= James Mullen (CEO) =

James C. “Jim” Mullen (born c. 1958) is an American business executive. He is the executive chairman at genome editing company Editas Medicine since 2018, where he was CEO between 2021 and 2022. He was formerly the president and CEO of Biogen Idec until he retired effective June 8, 2010. At the same time, he started he would retire from the board at the end of his term. In 2011, he was named CEO to drug manufacturer Patheon, based in Durham, North Carolina, as well as to their board. He stayed there until August 29, 2017.

==Education==
Mullen has a Bachelor of Science in chemical engineering from Rensselaer Polytechnic Institute and a Master of Business Administration from Villanova University. He has been a trustee at Villanova since 2001.

==Biogen==
Mullen began at Biogen in 1992 and worked his way up. In 1992, he became the VP of Operations followed by VP international in 1996. Mullen became COO and president in 1999 and CEO in 2000. In 2003, he became CEO of Biogen Idec. His tenure as CEO has been described this way: "Although the firm flourished in the early part of his tenure, it has struggled more recently to coax new products from its pipeline.

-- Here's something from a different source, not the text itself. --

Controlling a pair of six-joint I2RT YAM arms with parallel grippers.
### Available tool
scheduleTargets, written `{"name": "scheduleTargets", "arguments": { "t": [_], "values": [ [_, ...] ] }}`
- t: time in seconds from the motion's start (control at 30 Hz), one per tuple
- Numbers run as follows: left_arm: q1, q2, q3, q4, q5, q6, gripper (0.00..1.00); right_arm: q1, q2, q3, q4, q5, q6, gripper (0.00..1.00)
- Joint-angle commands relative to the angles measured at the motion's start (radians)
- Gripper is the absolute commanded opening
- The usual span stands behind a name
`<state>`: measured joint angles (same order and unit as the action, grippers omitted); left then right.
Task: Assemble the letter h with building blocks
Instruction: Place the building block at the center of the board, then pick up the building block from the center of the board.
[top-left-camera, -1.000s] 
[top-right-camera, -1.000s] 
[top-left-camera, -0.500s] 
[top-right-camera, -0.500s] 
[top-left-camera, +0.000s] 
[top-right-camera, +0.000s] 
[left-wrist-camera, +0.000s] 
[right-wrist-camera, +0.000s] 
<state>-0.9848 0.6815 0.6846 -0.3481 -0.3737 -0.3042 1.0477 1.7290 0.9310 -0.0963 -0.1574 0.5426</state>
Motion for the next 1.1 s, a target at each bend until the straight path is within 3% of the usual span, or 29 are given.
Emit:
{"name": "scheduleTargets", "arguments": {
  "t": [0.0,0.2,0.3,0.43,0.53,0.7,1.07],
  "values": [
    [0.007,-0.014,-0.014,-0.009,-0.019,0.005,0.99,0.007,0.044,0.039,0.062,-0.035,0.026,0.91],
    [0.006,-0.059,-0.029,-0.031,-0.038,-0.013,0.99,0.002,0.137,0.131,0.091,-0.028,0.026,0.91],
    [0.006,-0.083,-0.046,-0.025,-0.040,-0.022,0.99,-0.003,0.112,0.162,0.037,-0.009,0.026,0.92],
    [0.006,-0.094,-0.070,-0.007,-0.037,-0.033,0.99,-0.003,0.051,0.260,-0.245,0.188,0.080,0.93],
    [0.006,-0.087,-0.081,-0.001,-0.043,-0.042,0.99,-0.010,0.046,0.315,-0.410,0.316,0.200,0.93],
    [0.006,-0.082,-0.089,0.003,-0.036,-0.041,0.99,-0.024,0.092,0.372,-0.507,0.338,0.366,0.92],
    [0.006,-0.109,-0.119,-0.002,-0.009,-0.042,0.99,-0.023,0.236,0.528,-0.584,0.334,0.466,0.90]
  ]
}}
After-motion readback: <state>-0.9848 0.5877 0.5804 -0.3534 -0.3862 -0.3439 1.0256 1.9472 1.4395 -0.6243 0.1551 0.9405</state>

In a May proxy filing, Carl Icahn noted that Mullen was paid $60.8 million in total compensation, combining salary, bonus, and stock options over the preceding five years, while Biogen’s stock declined from $66.61 to $47.63 [40% in value] in that time." In 2005, the last time they brought a new drug to market (multiple sclerosis treatment Tysabri). Tysabri was "quickly pulled from the market after it was linked to a life-threatening brain infection in a handful of patients". When it returned in 2008, it brought in $589 million which was far less than anticipated. This led to Carl Icahn, an activist investor, demanding changes as he tried to gain more control over the board.